Write out the data word for word and omit every picture.

---------- Data shown

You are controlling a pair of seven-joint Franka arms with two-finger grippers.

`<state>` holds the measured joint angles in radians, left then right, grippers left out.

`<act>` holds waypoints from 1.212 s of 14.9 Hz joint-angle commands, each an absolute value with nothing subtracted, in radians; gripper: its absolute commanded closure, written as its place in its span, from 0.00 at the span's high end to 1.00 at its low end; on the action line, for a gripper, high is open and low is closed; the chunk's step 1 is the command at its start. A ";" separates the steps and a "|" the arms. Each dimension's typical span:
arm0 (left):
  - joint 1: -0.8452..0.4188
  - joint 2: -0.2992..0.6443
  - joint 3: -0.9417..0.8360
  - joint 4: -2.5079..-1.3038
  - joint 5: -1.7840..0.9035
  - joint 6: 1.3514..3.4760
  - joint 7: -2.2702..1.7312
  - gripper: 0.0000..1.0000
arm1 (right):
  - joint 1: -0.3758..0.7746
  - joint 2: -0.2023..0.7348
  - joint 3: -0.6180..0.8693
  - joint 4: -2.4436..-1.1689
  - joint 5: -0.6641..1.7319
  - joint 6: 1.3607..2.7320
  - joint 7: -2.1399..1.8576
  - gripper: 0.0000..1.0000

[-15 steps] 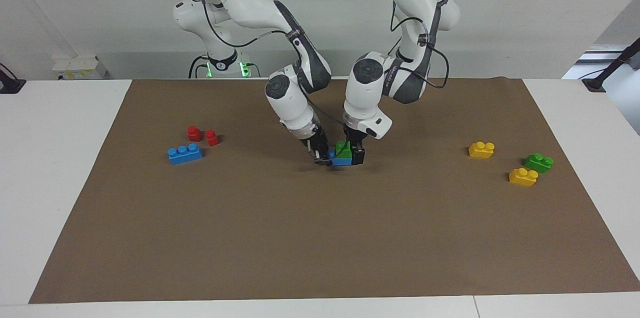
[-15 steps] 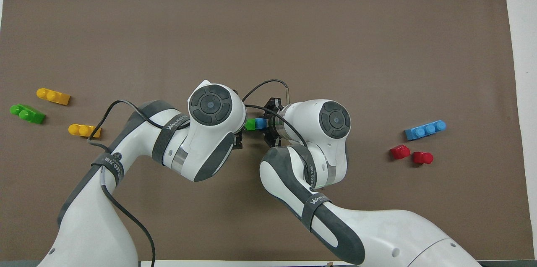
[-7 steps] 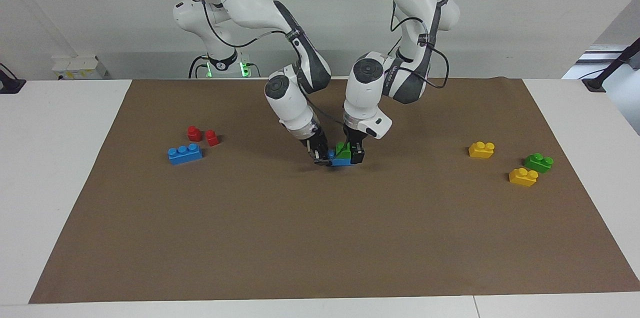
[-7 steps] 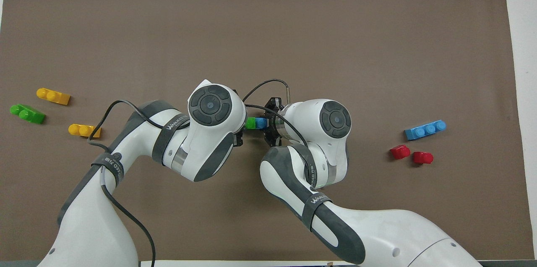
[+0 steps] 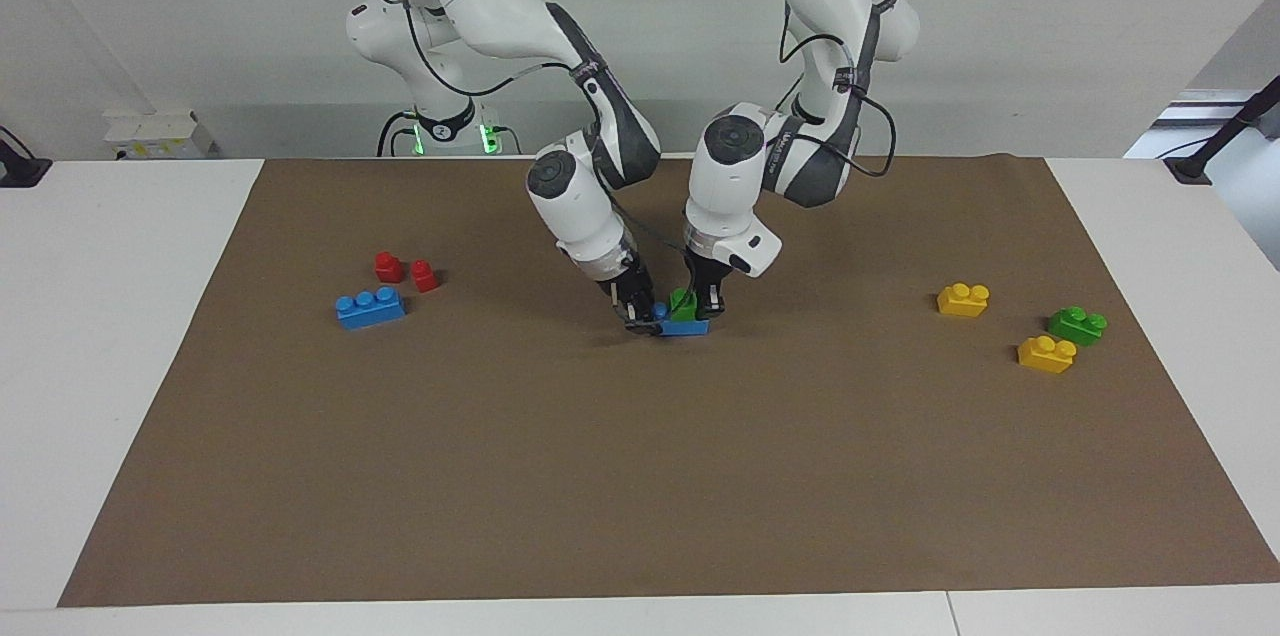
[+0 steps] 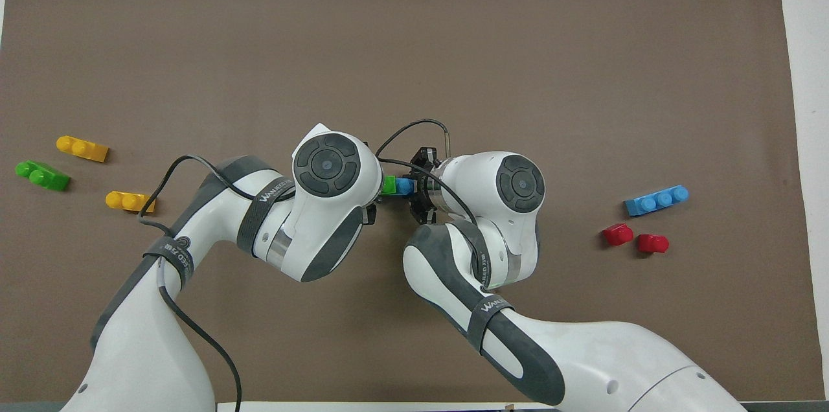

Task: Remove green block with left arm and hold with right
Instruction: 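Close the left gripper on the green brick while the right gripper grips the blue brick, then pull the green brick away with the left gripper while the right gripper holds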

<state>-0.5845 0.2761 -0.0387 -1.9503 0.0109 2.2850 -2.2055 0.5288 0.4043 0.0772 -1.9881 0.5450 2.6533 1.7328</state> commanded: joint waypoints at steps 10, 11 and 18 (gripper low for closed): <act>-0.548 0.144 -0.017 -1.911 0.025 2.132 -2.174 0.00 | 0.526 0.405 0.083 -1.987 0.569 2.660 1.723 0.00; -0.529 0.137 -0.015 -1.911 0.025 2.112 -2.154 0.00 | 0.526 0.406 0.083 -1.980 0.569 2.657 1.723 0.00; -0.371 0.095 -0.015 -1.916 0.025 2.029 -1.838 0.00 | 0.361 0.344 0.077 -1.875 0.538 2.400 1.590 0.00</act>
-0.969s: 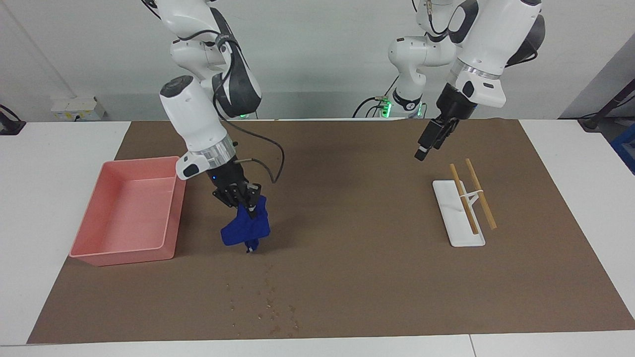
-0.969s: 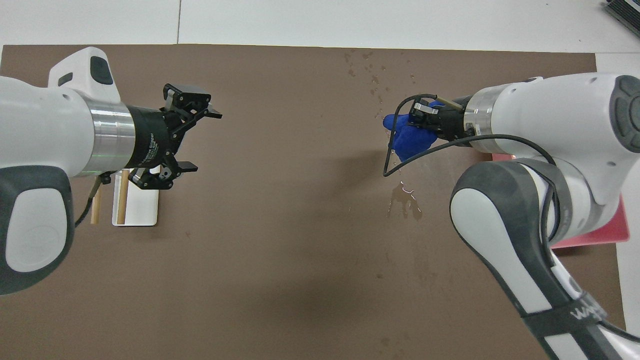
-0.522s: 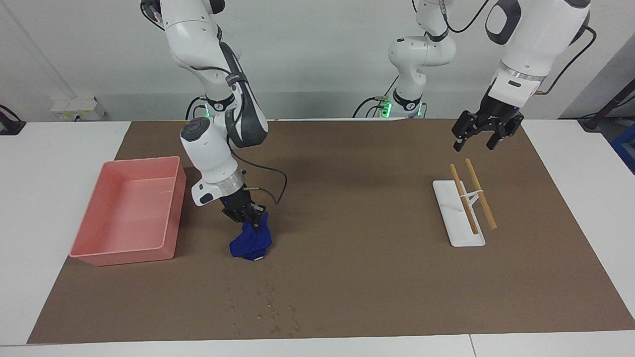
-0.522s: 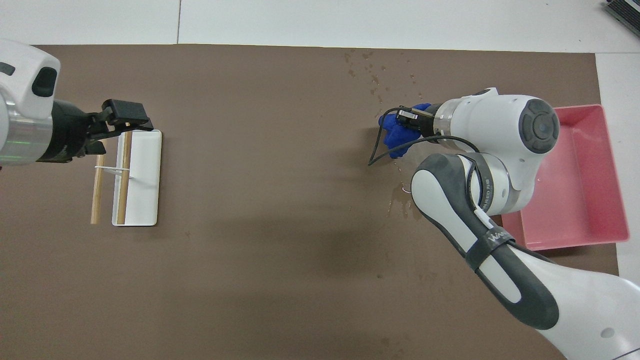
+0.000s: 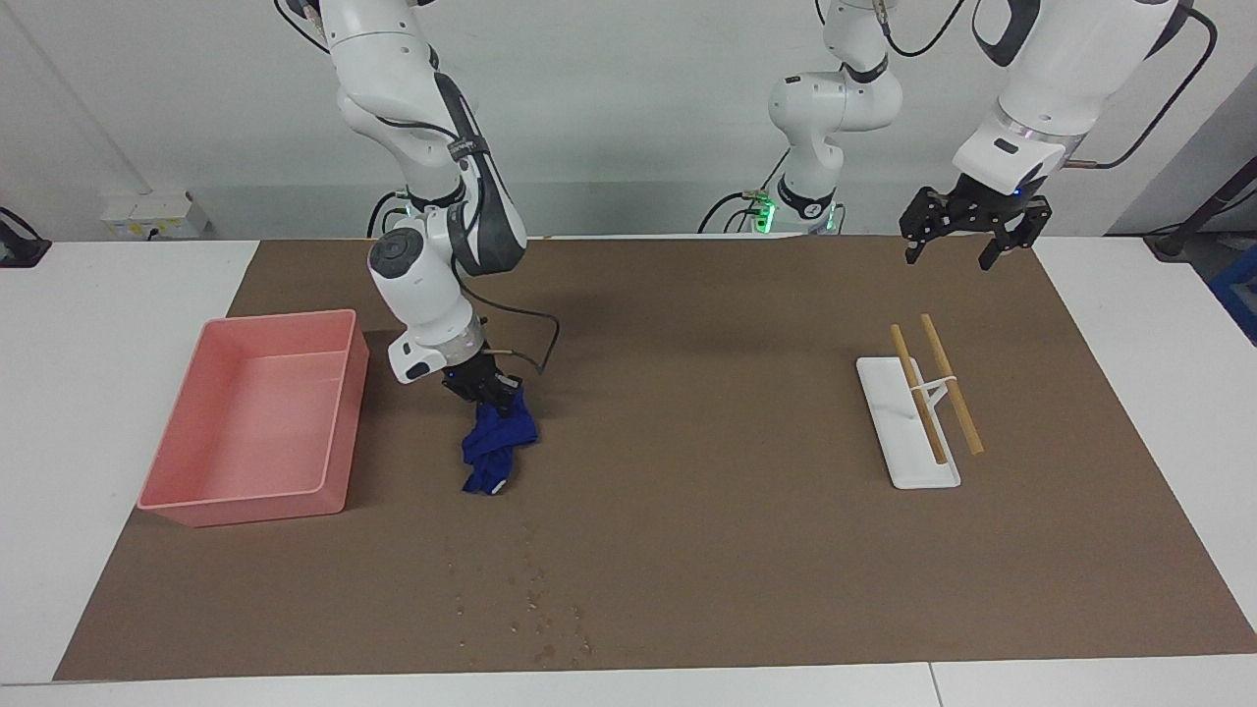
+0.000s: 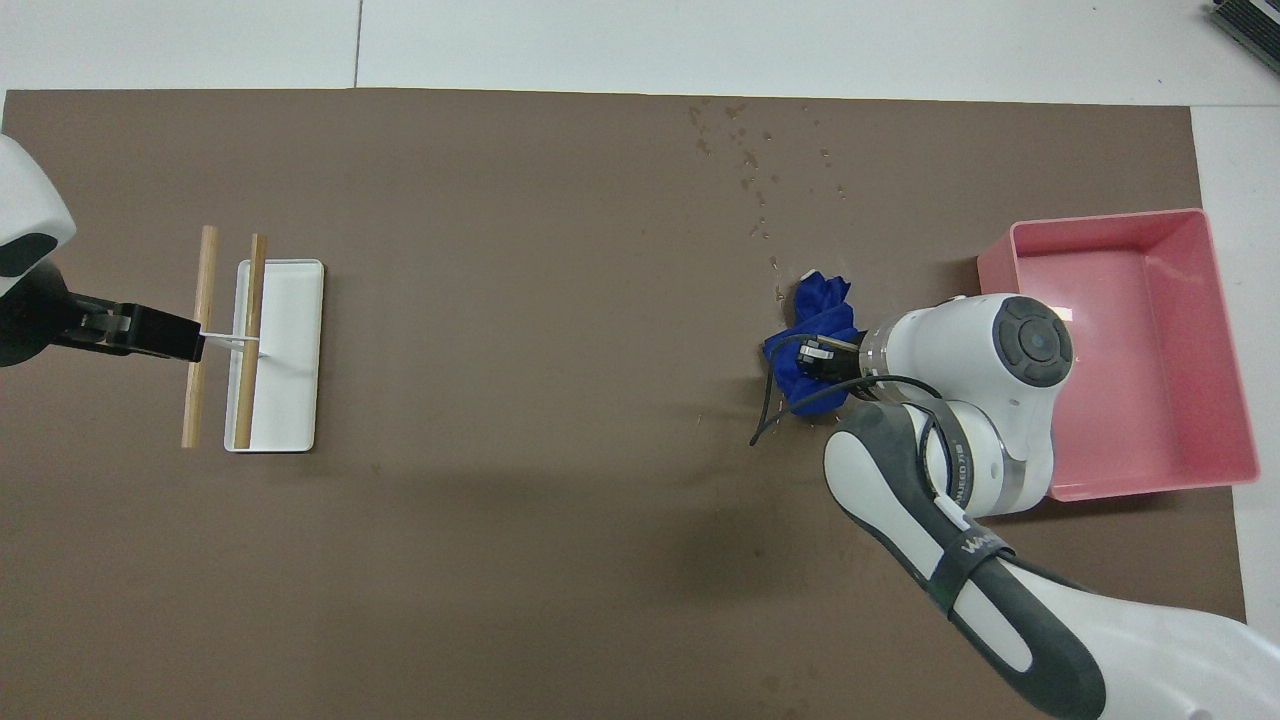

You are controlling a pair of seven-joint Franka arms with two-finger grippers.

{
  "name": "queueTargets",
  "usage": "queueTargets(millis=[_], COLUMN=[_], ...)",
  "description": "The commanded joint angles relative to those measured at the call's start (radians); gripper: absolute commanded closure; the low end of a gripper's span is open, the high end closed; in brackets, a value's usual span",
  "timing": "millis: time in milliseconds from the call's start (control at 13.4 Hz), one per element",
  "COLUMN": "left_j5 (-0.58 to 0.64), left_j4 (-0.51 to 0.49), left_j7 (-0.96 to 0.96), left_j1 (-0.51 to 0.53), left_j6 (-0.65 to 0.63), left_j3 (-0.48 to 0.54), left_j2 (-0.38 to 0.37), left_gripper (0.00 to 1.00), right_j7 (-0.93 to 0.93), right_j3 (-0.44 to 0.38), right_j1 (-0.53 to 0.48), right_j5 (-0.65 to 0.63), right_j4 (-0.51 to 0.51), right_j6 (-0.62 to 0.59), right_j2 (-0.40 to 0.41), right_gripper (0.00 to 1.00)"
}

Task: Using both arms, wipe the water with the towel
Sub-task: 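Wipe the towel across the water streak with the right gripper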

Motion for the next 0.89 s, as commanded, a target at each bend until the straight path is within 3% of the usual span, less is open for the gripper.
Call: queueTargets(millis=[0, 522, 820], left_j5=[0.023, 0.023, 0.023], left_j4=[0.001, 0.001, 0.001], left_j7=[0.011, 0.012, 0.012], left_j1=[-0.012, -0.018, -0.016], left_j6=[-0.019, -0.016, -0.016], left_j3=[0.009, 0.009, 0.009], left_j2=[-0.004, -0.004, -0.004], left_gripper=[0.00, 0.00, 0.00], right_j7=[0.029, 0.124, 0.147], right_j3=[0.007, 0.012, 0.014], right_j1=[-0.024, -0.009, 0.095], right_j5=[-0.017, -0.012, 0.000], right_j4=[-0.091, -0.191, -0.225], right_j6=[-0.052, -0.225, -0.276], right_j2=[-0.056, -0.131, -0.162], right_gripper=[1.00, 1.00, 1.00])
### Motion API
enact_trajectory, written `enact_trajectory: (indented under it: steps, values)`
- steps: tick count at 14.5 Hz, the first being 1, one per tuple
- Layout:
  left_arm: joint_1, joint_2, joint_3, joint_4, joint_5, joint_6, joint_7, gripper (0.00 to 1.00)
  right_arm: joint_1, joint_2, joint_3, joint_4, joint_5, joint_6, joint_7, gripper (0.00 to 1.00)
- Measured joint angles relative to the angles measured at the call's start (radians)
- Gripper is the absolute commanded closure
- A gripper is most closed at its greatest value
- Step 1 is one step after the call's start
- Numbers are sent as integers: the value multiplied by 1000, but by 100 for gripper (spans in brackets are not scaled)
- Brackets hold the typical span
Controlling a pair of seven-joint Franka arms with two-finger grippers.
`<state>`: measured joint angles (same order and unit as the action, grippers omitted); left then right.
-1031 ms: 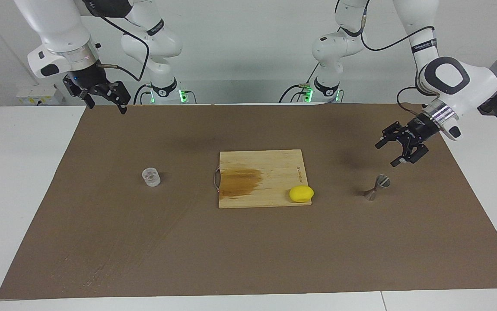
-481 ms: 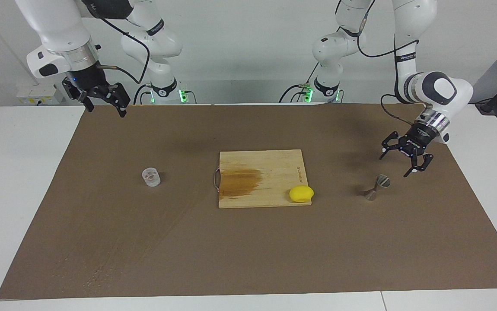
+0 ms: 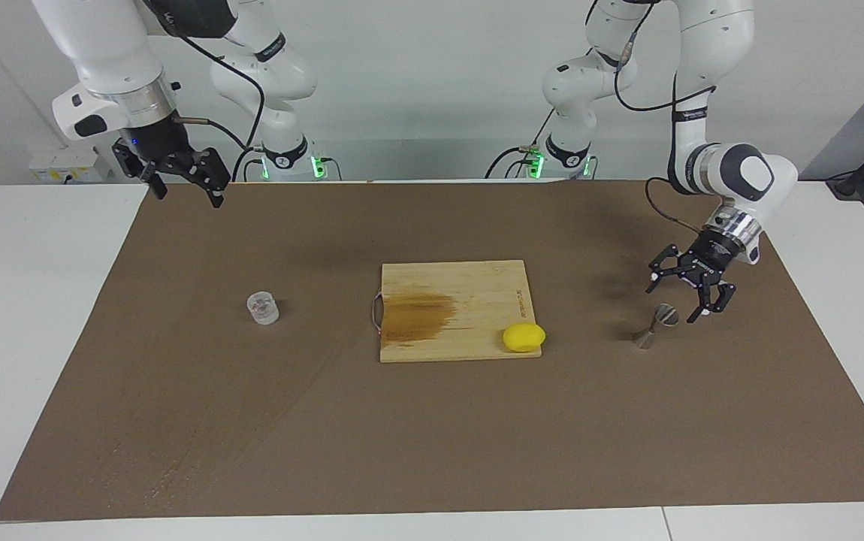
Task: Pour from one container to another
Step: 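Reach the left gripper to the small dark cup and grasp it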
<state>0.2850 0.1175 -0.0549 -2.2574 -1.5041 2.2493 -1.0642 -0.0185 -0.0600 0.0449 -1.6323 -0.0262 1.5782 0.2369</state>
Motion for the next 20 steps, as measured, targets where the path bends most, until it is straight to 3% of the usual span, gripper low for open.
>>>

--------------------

_Finished exercise_:
You are controlling a pair of seven-joint Franka arms with two-finger grippers.

`<state>` holds the measured joint angles in radians, left then right, grippers left out.

`<act>` holds waypoints from 1.212 s of 14.9 Hz joint-angle commands, each an absolute value with nothing subtracted, in radians; gripper: its absolute commanded closure, written as its place in its span, from 0.00 at the span's high end to 1.00 at its low end; on the action line, for a gripper, high is open and low is closed; the chunk's step 1 is the command at its start. A ";" separates the steps and a "|" the arms. Each dimension's typical span:
arm0 (left):
  - joint 1: -0.8452..0.4188
  - joint 2: -0.2992..0.6443
  - joint 3: -0.9417..0.8360
  - joint 4: -2.5079..-1.3038
  - joint 5: -1.7840..0.9035
  - joint 6: 1.3514..3.4760
  - joint 7: -2.2702..1.7312
  - gripper: 0.0000..1.0000
arm1 (right):
  - joint 1: -0.3758..0.7746
  - joint 2: -0.2023..0.7348
  - joint 3: -0.6180..0.8693
  - joint 4: -2.4436..-1.1689
  - joint 5: -0.6641..1.7319
  - joint 6: 1.3607..2.7320
  - joint 7: -2.1399..1.8576
  - gripper: 0.0000..1.0000

[-15 steps] 
[-15 steps] 
[-7 steps] 
[-7 steps] 
[+0 steps] 
[+0 steps] 

Task: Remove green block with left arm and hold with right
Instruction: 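Close the left gripper on the green brick while the right gripper grips the blue brick, then pull the green brick away with the left gripper while the right gripper holds
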
<state>-0.5845 0.2761 -0.0387 -1.9503 0.0109 2.2850 -2.2055 0.5288 0.4043 0.0772 -1.9881 0.5450 2.6533 1.7328</state> commanded: joint waypoints at steps 10, 11 and 18 (gripper low for closed): <act>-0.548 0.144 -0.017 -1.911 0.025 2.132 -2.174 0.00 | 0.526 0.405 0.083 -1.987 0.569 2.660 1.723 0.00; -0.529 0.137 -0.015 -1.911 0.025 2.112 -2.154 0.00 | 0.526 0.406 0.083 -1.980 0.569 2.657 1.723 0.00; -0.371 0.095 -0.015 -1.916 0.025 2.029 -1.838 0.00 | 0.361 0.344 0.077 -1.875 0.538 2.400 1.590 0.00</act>
-0.969s: 
-0.969s: 
-0.522s: 
-0.522s: 
+0.000s: 
+0.000s: 

You are controlling a pair of seven-joint Franka arms with two-finger grippers.

{
  "name": "queueTargets",
  "usage": "queueTargets(millis=[_], COLUMN=[_], ...)",
  "description": "The commanded joint angles relative to those measured at the call's start (radians); gripper: absolute commanded closure; the low end of a gripper's span is open, the high end closed; in brackets, a value's usual span",
  "timing": "millis: time in milliseconds from the call's start (control at 13.4 Hz), one per element",
  "COLUMN": "left_j5 (-0.58 to 0.64), left_j4 (-0.51 to 0.49), left_j7 (-0.96 to 0.96), left_j1 (-0.51 to 0.53), left_j6 (-0.65 to 0.63), left_j3 (-0.48 to 0.54), left_j2 (-0.38 to 0.37), left_gripper (0.00 to 1.00), right_j7 (-0.93 to 0.93), right_j3 (-0.44 to 0.38), right_j1 (-0.53 to 0.48), right_j5 (-0.65 to 0.63), right_j4 (-0.51 to 0.51), right_j6 (-0.62 to 0.59), right_j2 (-0.40 to 0.41), right_gripper (0.00 to 1.00)"
}

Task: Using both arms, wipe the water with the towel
Sub-task: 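Wipe the towel across the water streak with the right gripper
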
Motion for the next 0.89 s, as commanded, a target at each bend until the straight path is within 3% of the usual span, less is open for the gripper.
Call: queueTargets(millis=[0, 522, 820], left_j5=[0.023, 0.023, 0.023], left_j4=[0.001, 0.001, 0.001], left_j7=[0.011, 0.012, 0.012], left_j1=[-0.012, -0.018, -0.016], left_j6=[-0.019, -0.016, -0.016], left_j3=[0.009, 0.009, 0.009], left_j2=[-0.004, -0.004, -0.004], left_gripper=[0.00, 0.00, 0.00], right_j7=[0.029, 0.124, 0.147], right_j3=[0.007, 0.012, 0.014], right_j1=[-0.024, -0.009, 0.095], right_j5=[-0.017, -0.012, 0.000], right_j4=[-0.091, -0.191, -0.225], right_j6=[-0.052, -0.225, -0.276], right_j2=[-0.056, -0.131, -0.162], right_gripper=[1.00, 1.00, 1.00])
### Motion API
enact_trajectory, written `enact_trajectory: (indented under it: steps, values)`
- steps: tick count at 14.5 Hz, the first being 1, one per tuple
- Layout:
  left_arm: joint_1, joint_2, joint_3, joint_4, joint_5, joint_6, joint_7, gripper (0.00 to 1.00)
  right_arm: joint_1, joint_2, joint_3, joint_4, joint_5, joint_6, joint_7, gripper (0.00 to 1.00)
- Measured joint angles relative to the angles measured at the call's start (radians)
- Gripper is the absolute commanded closure
- A gripper is most closed at its greatest value
- Step 1 is one step after the call's start
- Numbers are sent as integers: the value multiplied by 1000, but by 100 for gripper (spans in brackets are not scaled)
- Brackets hold the typical span
Controlling a pair of seven-joint Franka arms with two-finger grippers.
`<state>`: measured joint angles (same order and unit as the action, grippers omitted); left then right.
-1031 ms: 
-481 ms: 
+0 ms: 
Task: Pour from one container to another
Step: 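Reach the left gripper to the small dark cup and grasp it
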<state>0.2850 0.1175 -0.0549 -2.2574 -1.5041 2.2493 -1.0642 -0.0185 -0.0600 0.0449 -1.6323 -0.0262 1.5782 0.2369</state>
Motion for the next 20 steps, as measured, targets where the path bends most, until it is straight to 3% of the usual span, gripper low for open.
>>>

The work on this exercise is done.